By Karen Simmons
It’s no surprise, coloured diamonds produce record-breaking sales at Christie’s and Sotheby’s auctions around the world year after year. However, even Warren Buffett’s venture into retail diamonds wasn’t triggered by coloured diamonds when he first entered the industry in the ‘90s, but his sense for stability and profitability clearly proved to be right on target.
Today, high net worth individuals (HNWIs) are buying investment-grade diamonds, both colourless and coloured. Passion may be in play, but the rising tide of big profit sales has trickled down to smaller-carat deals in local markets both in white and coloured diamonds.
Since coloured diamonds have a greater rarity and increased value, it’s no wonder they’re a hot commodity. Take the Hong Kong real estate tycoon, Joseph Lau, who bought nearly $77 million worth of diamonds within two days in November 2015. He first purchased a vivid pink diamond named Sweet Josephine weighing just over 16 carats for nearly $28.5 million at Christie’s “Magnificent Jewels” auction in Geneva.
On day two, this time at Sotheby’s, Lau set an all-time record for a single piece sale— a very rare fancy vivid blue diamond, 12.03 carats to be exact, dubbed the Blue Moon. Despite already having a collection of fine wines, art, and other jewellery, billionaire Lau saw fit to expand his alternative investment portfolio in the most scintillating manner.
Knight Frank Luxury Investment Index’s (KFLII) annual report for 2015 revealed tangible assets, such as gemstones, beat the average seven per cent growth rate when compared to 10 other asset classes.
The 4Cs—carat, cut, colour, and clarity—though a general rule of thumb and famous for simplifying diamonds for consumers, might not be as savvy a tool for investors interested in coloured diamonds. Remember, coloured diamonds are a different stone altogether. Not long ago, yellow tinted stones were considered unappealing at the retail level and virtually absent from the auction block!
The once-coveted clarity grade, important to colourless stones, is not a major assessment factor concerning rare coloured diamonds. Would you be surprised to learn a five-carat VVS2 yellow stone falls flat in value when compared to a three-carat vivid blue diamond? Indeed, coloured diamonds are not just another sparkly stone.
Esthetics rule and earn price premiums when grading a coloured diamond. Colour saturation and dispersion is critical. High levels of dispersion increase value, especially when colourless frames, or patchy appearances, are absent.
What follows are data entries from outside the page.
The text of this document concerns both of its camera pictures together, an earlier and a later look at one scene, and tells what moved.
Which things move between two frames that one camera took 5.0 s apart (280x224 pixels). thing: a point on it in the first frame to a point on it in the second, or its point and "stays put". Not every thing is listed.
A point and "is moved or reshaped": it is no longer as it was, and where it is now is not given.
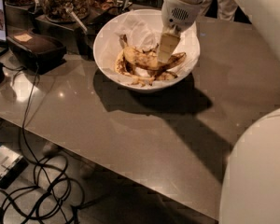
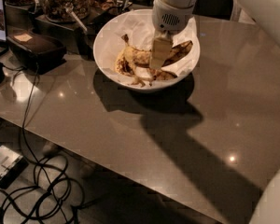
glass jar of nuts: [54, 1] stays put
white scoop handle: [78, 21] stays put
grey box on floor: [7, 165] stays put
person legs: [226, 4] to [239, 15]
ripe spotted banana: [148, 58] is moved or reshaped
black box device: [36, 53] stays put
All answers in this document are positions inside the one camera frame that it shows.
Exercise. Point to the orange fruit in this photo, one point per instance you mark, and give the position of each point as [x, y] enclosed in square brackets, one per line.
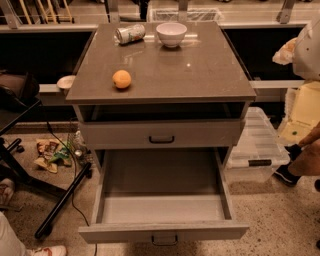
[121, 79]

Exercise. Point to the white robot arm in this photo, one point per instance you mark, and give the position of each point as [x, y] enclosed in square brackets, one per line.
[306, 59]

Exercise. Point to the closed grey upper drawer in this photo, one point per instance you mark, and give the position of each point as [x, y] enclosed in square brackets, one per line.
[152, 134]

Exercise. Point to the grey drawer cabinet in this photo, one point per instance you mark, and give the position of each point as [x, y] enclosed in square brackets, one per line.
[201, 79]

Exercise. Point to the open grey lower drawer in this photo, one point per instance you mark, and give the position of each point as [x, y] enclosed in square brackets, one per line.
[163, 197]

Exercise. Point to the plastic bottle on floor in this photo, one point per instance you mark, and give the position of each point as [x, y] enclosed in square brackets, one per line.
[79, 148]

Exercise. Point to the white ceramic bowl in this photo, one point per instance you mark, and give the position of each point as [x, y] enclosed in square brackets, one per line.
[171, 34]

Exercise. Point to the tipped drink can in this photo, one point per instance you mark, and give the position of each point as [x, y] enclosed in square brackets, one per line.
[130, 34]

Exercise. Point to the small round dish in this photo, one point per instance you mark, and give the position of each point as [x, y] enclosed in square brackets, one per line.
[66, 82]

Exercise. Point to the clear plastic storage bin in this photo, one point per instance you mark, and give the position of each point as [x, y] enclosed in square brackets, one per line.
[257, 154]

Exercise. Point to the snack bags on floor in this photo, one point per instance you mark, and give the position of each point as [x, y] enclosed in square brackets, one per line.
[51, 153]

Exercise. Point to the person leg with shoe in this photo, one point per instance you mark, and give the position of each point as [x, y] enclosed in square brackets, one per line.
[305, 159]

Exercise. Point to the black stand legs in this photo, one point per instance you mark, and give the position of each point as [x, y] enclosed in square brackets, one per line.
[9, 119]

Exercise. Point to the white sneaker bottom left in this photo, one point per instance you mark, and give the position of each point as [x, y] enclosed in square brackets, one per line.
[48, 251]

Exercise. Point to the white wire basket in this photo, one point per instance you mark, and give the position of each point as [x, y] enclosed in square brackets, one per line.
[192, 15]
Unlike colourless stones, shallow coloured diamonds earn a premium, too. When a coloured diamond is cut free-style, it lacks detailed symmetry, increasing its value.Facet alignment trumps symmetry in that it can enhance the colour intensity of coloured stones.
Even shape can influence value more than you might expect. Once again, the factor of rarity enters the equation. Yellow diamonds in the fancy colour category are oval shaped only about eight per cent of the time. At that, only one to five actually reaches the market in a given year.